Maryse: ..maybe I'm just trying to be a powerful woman. Maybe I just have all this sex because it makes me feel powerful. Like I have some kind of control over men. I've been trying so, so hard to get noticed since I came here. To be mentioned alongside the men. To not be lumped in with these boring ass cookie cutters like Maria or Alicia Fox. Do you know how much I DON'T want to be mentioned in the same breath as people like them? If people see them and think I'm ANYTHING like that it just makes me want to vomit. They have their little spots but they never do anything memorable and they get content with mediocrity. It gets exhausting.


*Her posture slumped while she began to rub at the corners of her eyes*

Dr. Hope: What you want to do is admirable. But maybe you aren't going about it the best way. And Paul Heyman might not be the best influence. I've never really talked to you very much about your past. Are there any relationships that may have given you this mind set?

*She sighed heavily.*

Maryse: I've never been one to beg. But there was one guy. And I thought if I told him I loved him that would be enough. I mean, look at me. I'm beautiful. I should be able to get any guy on the planet. But not him. I wasn't enough. Maybe that's why I'm so dead set on being right up there with the men. So he can see how strong I am. And if people think I'm like Maria or whoever else..just some dingy, dull, broad..it..it..


*Her voice choked and she placed her hands over her face.
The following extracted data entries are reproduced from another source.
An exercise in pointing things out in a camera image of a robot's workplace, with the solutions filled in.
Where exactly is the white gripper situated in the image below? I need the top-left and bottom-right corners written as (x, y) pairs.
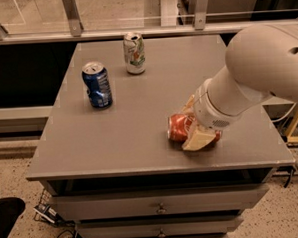
top-left (181, 79), bottom-right (241, 151)

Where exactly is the yellow metal frame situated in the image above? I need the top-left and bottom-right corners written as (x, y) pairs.
top-left (284, 109), bottom-right (298, 144)

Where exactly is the metal glass railing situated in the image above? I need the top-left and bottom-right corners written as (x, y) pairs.
top-left (0, 0), bottom-right (298, 44)

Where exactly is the white green soda can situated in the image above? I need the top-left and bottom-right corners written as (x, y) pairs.
top-left (123, 32), bottom-right (146, 75)

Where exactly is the red Coca-Cola can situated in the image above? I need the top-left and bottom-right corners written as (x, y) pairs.
top-left (167, 113), bottom-right (221, 142)

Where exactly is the wire basket with items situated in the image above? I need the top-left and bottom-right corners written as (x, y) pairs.
top-left (34, 190), bottom-right (62, 226)

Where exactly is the middle grey drawer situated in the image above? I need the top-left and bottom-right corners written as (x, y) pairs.
top-left (77, 216), bottom-right (243, 238)

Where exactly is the blue Pepsi can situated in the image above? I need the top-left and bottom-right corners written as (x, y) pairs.
top-left (82, 61), bottom-right (113, 109)

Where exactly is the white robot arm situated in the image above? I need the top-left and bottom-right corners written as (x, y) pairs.
top-left (182, 24), bottom-right (298, 151)

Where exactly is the grey drawer cabinet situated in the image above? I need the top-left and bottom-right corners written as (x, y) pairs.
top-left (28, 35), bottom-right (293, 238)

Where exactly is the top grey drawer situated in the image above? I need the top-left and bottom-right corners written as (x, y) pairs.
top-left (49, 184), bottom-right (269, 221)

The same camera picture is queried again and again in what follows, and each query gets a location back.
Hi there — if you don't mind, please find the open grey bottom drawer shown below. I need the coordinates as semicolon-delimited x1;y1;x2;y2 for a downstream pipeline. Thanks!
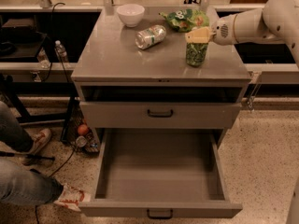
80;129;242;219

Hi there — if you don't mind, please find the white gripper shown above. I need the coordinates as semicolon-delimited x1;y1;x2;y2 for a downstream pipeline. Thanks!
185;14;237;46

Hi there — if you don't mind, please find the silver soda can lying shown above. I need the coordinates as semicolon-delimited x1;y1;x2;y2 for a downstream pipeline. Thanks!
135;25;166;49

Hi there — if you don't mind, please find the black wire basket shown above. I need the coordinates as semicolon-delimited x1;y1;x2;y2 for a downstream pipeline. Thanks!
61;99;99;154

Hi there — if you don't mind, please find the orange fruit in basket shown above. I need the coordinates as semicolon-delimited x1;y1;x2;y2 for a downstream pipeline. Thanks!
77;124;89;136

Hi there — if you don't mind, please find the green chip bag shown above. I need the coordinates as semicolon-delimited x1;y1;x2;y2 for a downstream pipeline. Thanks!
159;8;209;33

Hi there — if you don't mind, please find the closed grey middle drawer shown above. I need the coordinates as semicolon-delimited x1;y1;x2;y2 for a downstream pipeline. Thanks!
79;102;241;129

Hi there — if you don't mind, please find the white orange sneaker front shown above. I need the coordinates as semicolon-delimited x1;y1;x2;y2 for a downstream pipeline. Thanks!
54;184;91;212

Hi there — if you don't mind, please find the green soda can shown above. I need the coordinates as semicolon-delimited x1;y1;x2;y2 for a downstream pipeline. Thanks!
186;43;208;67

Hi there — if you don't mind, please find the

Silence for a few moments before she dropped her hands and smirked.*

Maryse: ..was all bullshit. Everything I just said. None of that was true. I like having lots of sex because it's FUN! I like making lots of money so I can flaunt it! I don't care about women empowerment garbage. I just hate bitches like Maria and smacking them around passes time. I'm here to get rich and famous and I know just how to do it, Doc. And curtain jerking Diva's don't get filthy stinking rich! But Diva's who do shocking things and win titles and look soooo damn hot? They can get the world. And they can make it look easy.


*After laughing to herself Maryse stood, dusted her hands off and flicked her hair back.*

Maryse: Did we almost have a break through? HAH.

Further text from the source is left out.